Added Malone: “With the mega cap managers continuing to grow and decreased liquidity in this space, there are tactical opportunities to allocate to secondaries and managers targeting smaller companies that can exit to larger strategic buyers to potentially drive alpha.”

Elsewhere, Joseph Spada, private wealth advisor at Summit Financial, continues to see private equity as a long-term diversifier for the many benefits it provides. These benefits include the potential for higher returns than stocks and bonds, a hedge against inflation and currency risk, lower correlation to stocks and bonds reducing market volatility and risk, and access to a broader universe of unique investments.

On average, Spada’s clients are about 10 percent allocated to private equity, a number that varies from client to client based on factors such as risk tolerance and liquidity needs.

“Endowments, family offices, and pension funds have about 30 to 50 percent of their assets in alternative investments.
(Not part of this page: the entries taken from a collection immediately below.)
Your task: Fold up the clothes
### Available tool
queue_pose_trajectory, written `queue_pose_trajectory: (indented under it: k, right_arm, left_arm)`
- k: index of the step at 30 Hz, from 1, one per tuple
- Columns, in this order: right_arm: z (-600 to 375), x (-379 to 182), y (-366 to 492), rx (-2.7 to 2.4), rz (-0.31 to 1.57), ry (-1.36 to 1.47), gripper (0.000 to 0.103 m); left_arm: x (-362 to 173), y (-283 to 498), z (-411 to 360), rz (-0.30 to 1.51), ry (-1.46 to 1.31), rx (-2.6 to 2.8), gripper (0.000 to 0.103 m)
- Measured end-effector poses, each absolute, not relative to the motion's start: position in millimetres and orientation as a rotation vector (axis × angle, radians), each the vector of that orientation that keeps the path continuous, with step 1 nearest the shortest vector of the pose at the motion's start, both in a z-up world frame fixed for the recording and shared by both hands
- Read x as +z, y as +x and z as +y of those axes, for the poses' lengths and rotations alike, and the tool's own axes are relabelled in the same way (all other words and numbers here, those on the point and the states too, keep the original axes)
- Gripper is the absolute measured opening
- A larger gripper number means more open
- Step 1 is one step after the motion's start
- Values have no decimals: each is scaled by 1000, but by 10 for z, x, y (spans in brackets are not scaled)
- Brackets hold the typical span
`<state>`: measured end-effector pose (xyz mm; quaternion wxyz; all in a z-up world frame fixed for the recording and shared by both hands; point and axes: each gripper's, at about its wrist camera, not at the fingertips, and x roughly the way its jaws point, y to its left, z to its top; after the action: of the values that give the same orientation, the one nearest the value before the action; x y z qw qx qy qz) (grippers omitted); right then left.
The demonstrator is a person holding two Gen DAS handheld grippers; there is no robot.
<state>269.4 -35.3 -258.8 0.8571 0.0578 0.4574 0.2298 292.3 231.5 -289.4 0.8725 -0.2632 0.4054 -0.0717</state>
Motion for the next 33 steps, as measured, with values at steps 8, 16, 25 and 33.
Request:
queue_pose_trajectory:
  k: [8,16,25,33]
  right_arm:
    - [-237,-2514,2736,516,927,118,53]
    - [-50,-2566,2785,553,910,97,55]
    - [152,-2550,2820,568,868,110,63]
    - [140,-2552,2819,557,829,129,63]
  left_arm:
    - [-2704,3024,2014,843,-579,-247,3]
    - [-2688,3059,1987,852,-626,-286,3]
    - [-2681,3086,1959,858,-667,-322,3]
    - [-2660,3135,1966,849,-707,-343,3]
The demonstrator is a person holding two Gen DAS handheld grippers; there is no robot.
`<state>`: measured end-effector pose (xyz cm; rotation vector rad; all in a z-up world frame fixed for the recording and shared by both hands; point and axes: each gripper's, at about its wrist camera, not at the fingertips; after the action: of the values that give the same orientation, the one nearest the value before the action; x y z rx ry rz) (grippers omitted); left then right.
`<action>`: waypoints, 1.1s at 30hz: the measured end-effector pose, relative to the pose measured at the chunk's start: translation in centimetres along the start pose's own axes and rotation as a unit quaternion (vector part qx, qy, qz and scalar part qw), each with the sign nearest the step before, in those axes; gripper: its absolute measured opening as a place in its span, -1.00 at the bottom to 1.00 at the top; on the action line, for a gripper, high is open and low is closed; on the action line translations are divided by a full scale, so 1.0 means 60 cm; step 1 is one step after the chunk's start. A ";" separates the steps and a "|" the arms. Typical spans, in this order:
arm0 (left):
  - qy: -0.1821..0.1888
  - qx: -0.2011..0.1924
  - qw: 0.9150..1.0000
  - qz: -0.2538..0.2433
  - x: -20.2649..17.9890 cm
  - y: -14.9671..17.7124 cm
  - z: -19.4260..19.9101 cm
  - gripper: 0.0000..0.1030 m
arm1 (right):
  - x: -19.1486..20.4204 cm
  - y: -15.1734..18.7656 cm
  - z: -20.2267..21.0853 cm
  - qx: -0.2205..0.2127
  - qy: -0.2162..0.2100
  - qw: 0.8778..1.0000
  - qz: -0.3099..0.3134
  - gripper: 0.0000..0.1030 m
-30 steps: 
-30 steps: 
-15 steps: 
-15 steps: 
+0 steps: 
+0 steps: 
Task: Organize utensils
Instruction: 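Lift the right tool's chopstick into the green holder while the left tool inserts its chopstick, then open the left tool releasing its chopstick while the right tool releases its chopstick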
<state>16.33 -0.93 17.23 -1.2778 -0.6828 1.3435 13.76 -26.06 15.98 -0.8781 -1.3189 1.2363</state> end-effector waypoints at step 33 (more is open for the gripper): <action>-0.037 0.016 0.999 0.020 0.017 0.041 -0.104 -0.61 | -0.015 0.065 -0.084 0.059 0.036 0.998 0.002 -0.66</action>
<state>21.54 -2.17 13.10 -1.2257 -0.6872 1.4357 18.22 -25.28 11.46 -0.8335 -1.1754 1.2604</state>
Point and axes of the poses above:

On average, retail investors are only at about 5 percent,” said Spada. “If anything, we expect to increase our exposure to private equity in the next year, however, not in any significant way.

In terms of which vehicles he uses to gain that PE exposure for his clients, Spada likes diversified private equity investments such as Blackstone’s Private Equity Solutions fund, Hamilton Lane’s Secondaries fund, and Hamilton Lane’s Private Assets Fund.
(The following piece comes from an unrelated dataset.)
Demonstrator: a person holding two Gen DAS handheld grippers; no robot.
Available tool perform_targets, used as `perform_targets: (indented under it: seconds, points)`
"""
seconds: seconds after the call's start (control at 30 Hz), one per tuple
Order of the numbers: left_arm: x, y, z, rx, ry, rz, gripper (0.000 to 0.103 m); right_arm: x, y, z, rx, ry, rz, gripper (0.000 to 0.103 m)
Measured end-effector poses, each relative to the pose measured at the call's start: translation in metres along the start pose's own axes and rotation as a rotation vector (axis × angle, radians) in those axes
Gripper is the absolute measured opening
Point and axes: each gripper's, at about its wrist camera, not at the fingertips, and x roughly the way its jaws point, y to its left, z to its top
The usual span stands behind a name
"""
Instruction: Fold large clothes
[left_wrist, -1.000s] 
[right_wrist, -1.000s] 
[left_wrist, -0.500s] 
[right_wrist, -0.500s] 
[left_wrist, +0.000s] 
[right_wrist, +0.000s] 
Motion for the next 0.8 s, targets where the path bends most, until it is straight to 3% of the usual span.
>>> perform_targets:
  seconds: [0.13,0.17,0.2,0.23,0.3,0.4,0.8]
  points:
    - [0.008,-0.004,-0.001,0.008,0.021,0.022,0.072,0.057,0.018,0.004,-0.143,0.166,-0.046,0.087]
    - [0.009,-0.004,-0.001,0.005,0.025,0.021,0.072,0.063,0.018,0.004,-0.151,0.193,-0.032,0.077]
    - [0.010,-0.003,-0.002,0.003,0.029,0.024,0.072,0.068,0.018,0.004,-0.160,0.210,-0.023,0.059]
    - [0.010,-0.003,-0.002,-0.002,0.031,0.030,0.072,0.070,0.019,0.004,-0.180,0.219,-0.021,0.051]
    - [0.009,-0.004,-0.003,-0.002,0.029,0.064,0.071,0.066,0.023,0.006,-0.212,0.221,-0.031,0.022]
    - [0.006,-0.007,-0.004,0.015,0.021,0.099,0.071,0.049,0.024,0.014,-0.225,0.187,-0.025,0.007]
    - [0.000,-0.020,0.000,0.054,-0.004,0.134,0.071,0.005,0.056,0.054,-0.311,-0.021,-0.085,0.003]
Ted Brooks, founder of Nordwand Capital, also has a positive outlook on private equity for the next 12 months. If base interest rates decline while the US economy holds up, then he thinks that bodes well for the financing, distribution, and valuation environment for private equity. 

And on the flip side, he is “less enthused” with aspects of the public equity markets – particularly in large cap US stocks.

“Our client base is generally ultra-high net worth and family offices, and we tend to allocate to private markets in the higher percentages similar to those for the endowment and foundation space,” said Brooks. “We don’t see that changing in the near term and would expect to continue allocating in a similar vein.”   

Elsewhere, Will Sterling, partner at TritonPoint Wealth, is “constructive” on private equity, believing that capital markets and M&A activity remain below historical averages, but are improving. In his view, this should bode well for secondaries and buyouts. 

“For many years, PE total returns, when decomposed, were driven predominantly by market multiple expansion and leverage,” said Sterling. “With higher financing costs, finding GPs who focus on value creation to drive revenue growth and margin expansion will be critical,” said Sterling, adding that there remain “pockets of value in the private equity space from a multiple perspective that should allow GPs to continue to capitalize on.”

In terms of portfolio construction, Sterling does not employ a model strategic private markets target allocation. He says his allocations and portfolio construction are specific to the individual circumstances of his clients. In terms of vehicles, he uses interval Funds, evergreen structures, and traditional drawdown structures for PE exposure. 

Finally, Rafia Hasan, chief investment officer at Perigon Wealth Management, says the demand for private equity investments continues to be high given the returns the asset class has experienced in recent years. However, she sees the sector as a “long-term asset class.”

“Investors should look beyond one year when considering private equity,” said Hasan.